▶ [Exercise goal]
Please go line by line and repeat the data below exactly, with no images.

----------------------------------------

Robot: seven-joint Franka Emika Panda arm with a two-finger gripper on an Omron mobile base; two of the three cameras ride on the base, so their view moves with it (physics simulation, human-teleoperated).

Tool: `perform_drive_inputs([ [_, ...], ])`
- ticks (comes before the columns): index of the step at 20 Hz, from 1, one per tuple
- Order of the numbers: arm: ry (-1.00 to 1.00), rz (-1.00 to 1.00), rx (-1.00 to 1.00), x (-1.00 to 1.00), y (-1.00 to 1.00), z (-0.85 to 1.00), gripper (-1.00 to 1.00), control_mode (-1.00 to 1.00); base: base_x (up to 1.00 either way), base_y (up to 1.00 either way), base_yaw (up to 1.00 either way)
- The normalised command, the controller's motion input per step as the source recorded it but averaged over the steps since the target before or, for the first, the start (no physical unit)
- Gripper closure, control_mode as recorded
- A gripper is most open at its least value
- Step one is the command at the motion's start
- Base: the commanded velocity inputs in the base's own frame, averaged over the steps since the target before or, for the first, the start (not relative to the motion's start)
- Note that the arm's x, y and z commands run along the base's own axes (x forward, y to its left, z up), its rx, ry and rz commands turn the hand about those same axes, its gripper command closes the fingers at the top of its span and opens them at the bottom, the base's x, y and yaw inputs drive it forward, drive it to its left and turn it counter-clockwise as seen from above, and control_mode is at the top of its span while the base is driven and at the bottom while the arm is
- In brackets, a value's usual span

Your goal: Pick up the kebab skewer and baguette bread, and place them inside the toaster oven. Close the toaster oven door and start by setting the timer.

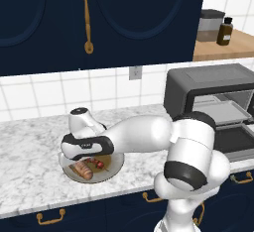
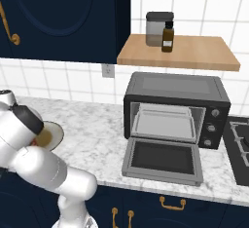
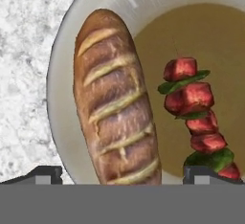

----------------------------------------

▶ [Written reply]
Robot: seven-joint Franka Emika Panda arm with a two-finger gripper on an Omron mobile base; two of the three cameras ride on the base, so their view moves with it (physics simulation, human-teleoperated).

Tool: `perform_drive_inputs([ [_, ...], ])`
- ticks (comes before the columns): index of the step at 20 Hz, from 1, one per tuple
- Order of the numbers: arm: ry (-1.00 to 1.00), rz (-1.00 to 1.00), rx (-1.00 to 1.00), x (-1.00 to 1.00), y (-1.00 to 1.00), z (-0.85 to 1.00), gripper (-1.00 to 1.00), control_mode (-1.00 to 1.00); base: base_x (up to 1.00 either way), base_y (up to 1.00 either way), base_yaw (up to 1.00 either way)
- The normalised command, the controller's motion input per step as the source recorded it but averaged over the steps since the target before or, for the first, the start (no physical unit)
- Gripper closure, control_mode as recorded
- A gripper is most open at its least value
- Step one is the command at the motion's start
- Base: the commanded velocity inputs in the base's own frame, averaged over the steps since the target before or, for the first, the start (not relative to the motion's start)
- Note that the arm's x, y and z commands run along the base's own axes (x forward, y to its left, z up), its rx, ry and rz commands turn the hand about those same axes, its gripper command closes the fingers at the top of its span and opens them at the bottom, the base's x, y and yaw inputs drive it forward, drive it to its left and turn it counter-clockwise as seen from above, and control_mode is at the top of its span while the base is driven and at the bottom while the arm is
- In brackets, a value's usual span

Your goal: Pick up the kebab skewer and baguette bread, and place them inside the toaster oven. Close the toaster oven door and start by setting the timer.

With this, the exercise is complete.